Learning by Doing in the Age of Robots

“According to UNESCO, the number of people gaining formal educational qualifications in the next 30 years will exceed the gross total since the beginning of history. As a result the market value of degrees is tumbling. Something more is needed to edge ahead of the crowd” (Robinson, 2001-2011).

For years now, the U.S. education system has doubled down on the idea that the “Something more” students needed was more standardized content, more standardized curriculum, more standardized instruction, and more standardized assessment and accountability.  But this is not the “Something more” students need in order to succeed in a future where an increasingly global economy is shaped by an increasingly educated workforce and increasing automation, including artificial intelligence.  In a very short time, we have moved from worrying about automation such as assembly line robots to the realization that technology’s potential to replace human jobs is not limited to routine labor, but now extends to conceptual arenas once considered immune from automation. Simply educating more people is not enough, we have to rethink the whole idea of what that education looks like, and what goals we are striving to attain.

It is projected that by 2025, the earth’s population will total eight billion people, each with human ambitions, intelligence, and the need to both contribute to the collective good and to provide for their own needs. The global labor supply continues to rise while the net number of high-paying, high-productivity jobs may be on the decline. Our planet will be more connected and more competitive than the one we know today.  Massive stresses on a global scale, from climate change, to social and economic inequality, to resource scarcity will provide both challenges and opportunities.  Simply having a college degree or mastering a predetermined body of knowledge & set of skills will not prepare our students to turn these challenges into opportunities.  This is not the “Something more” our students need.

To turn these challenges into opportunities, our students need to be both equipped with a base of knowledge & skills, and be able to creatively apply these in the context of new, and complex situations.  We must provide students more chances to learn by doing, to develop a creative mindset, nurture mental elasticity and perseverance, and to invent or produce things that society values or that have intrinsic value in making the world a better place.

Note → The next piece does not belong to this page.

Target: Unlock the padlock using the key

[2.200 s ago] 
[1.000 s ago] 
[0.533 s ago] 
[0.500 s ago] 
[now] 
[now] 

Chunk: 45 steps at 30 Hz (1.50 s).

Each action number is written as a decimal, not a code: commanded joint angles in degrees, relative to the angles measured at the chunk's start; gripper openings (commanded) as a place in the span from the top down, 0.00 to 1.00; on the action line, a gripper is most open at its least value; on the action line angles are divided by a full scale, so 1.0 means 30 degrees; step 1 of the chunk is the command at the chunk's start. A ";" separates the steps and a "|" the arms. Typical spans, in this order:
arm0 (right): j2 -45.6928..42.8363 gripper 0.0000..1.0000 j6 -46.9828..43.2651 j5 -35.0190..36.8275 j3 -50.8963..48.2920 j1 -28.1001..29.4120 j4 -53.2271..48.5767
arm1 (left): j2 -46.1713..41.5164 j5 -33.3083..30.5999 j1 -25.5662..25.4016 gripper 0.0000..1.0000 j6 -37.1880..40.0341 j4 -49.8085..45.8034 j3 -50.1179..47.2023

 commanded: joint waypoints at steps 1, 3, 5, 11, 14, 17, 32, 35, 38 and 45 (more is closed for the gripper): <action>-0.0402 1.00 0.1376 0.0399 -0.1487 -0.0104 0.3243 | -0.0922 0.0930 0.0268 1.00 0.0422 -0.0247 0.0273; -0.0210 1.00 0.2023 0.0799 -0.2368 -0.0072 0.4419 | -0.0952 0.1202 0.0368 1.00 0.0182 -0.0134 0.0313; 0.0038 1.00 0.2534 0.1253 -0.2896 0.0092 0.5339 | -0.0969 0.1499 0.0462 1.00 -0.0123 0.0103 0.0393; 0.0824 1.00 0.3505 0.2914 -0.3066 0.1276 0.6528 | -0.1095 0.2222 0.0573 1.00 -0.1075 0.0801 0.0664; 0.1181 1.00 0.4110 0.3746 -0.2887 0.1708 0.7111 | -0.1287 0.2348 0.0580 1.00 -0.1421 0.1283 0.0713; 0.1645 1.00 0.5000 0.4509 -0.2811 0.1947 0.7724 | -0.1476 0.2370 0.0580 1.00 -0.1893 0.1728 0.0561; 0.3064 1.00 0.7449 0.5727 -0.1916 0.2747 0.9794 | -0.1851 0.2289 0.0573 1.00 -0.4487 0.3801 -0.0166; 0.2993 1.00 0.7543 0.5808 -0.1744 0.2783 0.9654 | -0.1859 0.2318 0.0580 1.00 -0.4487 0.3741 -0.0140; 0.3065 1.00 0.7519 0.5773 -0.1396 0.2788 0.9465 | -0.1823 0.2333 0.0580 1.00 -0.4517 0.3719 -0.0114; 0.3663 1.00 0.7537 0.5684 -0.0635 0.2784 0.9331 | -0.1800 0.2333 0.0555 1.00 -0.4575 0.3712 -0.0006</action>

Massachusetts Institute of Technology, Northeastern President Joseph E. Aoun’s book, Robot Proof: Higher Education in the Age of Artificial Intelligence, advocates for the need to train the next generation of creators, rather than laborers, by enhancing skills that are innately, and uniquely, human.   When schools provide students the ability to collaborate and apply academics as much as possible in the context of real work environments, internships, and project-based learning applied to real issues, these students begin to experience the “Something more” they will need to succeed and thrive.

Humans come equipped with curiosity, and, as Sir Ken Robinson notes, schools often educate it out of them. In progressive schools today, we see success in the reawakening of that passion and thirst for learning.  Success is observable in our students as we see them eager to come to school so they can join with their peers and teachers in the pursuit of learning and creating.  Success is seeing these students demonstrate continual growth in their ability to think critically and creatively and collaborate effectively as they tackle real issues.  It is each student becoming more and more mature and able to understand the world around them and communicate clearly as a contributing member of society.  We won’t get there with a business as usual attitude.  It’s time to re-imagine schools, and create places where our kids learn by doing.  This is the “Something more” our students need and deserve from their schools.  This is the “Something more” that will prepare our students for the future.